-- The task --
I need the lines below from the one with "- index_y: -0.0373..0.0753" down to the one with "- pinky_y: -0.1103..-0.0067" reproduced exactly, both ends included, and nothing else.

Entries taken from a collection
----
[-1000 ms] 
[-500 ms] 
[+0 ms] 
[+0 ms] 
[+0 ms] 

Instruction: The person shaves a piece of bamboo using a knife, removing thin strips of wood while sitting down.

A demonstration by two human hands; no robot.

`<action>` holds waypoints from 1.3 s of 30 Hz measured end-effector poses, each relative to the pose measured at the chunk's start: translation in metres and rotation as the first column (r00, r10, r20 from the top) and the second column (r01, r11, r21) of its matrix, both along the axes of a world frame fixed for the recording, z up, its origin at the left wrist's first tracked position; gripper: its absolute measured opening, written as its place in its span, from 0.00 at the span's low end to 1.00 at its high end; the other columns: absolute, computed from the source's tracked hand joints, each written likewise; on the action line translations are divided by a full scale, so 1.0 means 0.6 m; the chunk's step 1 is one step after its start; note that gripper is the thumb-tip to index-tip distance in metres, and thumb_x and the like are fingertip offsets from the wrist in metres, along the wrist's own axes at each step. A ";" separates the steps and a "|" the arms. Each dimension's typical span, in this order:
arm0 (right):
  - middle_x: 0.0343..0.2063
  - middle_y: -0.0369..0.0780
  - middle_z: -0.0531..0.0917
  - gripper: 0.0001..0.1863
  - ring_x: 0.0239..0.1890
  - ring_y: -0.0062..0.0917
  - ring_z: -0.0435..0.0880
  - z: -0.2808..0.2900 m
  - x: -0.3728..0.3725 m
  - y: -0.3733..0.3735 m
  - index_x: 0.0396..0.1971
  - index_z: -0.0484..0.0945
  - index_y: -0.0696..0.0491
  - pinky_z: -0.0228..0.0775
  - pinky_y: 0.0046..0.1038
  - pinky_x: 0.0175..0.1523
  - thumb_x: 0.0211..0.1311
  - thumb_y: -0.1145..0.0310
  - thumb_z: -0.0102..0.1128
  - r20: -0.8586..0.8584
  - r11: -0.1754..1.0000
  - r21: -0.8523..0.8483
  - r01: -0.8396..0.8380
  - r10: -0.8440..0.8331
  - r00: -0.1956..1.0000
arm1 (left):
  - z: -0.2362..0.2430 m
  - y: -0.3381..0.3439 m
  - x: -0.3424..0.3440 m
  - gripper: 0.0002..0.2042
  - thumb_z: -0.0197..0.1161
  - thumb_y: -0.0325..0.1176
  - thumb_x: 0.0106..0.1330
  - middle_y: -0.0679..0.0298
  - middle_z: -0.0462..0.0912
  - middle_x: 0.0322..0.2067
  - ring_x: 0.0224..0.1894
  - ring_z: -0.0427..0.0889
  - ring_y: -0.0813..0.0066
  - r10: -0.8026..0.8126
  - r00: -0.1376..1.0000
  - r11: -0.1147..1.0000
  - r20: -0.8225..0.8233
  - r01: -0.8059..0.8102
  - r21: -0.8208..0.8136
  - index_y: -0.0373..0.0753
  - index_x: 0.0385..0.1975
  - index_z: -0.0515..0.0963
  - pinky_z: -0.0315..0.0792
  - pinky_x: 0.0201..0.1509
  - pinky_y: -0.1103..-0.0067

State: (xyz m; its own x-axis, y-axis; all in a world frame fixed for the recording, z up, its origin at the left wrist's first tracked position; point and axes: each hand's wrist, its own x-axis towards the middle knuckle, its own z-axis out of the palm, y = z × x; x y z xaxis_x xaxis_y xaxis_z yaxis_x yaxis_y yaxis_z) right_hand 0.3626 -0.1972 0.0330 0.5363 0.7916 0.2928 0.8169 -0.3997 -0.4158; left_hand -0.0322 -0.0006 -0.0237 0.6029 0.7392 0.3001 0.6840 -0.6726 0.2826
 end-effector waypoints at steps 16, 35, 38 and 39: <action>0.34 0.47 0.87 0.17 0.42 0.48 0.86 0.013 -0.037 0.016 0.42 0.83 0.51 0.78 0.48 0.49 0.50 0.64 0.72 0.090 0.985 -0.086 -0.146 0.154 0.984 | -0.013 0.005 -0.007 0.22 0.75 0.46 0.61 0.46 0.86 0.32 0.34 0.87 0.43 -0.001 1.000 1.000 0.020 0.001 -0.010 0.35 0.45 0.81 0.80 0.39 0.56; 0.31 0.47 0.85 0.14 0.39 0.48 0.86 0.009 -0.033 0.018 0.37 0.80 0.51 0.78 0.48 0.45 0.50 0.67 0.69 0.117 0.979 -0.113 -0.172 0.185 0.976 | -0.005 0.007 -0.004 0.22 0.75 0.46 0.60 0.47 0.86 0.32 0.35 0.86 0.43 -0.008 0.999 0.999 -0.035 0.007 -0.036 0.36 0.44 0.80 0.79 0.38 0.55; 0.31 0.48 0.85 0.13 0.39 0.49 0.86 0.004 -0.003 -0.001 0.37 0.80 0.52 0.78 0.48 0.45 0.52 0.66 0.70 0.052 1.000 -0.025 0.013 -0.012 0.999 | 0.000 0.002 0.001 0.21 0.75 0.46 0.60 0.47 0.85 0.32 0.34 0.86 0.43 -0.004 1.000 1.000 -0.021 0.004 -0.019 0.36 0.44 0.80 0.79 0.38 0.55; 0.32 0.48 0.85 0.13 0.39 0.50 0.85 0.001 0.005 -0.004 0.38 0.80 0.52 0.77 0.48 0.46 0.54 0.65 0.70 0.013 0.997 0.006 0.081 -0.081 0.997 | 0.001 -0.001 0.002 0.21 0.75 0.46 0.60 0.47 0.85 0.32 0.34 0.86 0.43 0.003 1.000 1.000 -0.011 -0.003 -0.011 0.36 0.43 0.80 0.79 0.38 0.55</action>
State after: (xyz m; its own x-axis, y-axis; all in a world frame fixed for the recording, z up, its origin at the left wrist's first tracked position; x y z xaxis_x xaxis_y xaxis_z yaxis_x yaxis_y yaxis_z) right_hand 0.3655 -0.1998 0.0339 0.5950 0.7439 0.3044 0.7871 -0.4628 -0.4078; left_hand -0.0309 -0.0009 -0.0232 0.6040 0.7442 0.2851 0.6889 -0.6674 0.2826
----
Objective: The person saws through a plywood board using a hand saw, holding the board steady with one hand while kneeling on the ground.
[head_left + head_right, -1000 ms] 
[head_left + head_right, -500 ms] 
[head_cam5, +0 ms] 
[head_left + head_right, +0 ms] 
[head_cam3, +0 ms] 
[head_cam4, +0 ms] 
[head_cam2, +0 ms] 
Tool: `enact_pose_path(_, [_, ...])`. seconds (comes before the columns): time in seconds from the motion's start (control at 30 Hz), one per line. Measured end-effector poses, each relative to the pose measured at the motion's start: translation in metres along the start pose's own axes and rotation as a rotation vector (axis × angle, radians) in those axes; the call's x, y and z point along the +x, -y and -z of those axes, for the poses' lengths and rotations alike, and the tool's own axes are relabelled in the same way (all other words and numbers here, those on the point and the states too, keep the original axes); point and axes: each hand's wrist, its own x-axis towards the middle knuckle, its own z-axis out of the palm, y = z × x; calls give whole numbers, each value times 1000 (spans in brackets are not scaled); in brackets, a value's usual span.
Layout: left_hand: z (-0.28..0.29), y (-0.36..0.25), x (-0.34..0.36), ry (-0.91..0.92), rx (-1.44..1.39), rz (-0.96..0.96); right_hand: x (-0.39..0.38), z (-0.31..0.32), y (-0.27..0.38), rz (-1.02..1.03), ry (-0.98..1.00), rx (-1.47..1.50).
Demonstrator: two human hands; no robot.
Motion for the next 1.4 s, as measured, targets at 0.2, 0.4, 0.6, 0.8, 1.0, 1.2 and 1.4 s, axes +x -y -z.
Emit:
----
-- Task solution --
  - index_y: -0.0373..0.0753
  - index_x: 0.0385..0.1975
  - index_z: -0.0515..0.0963
  - pinky_z: -0.0315..0.0792
  - pinky_x: 0.0201..0.1509
  - pinky_y: -0.1103..-0.0067

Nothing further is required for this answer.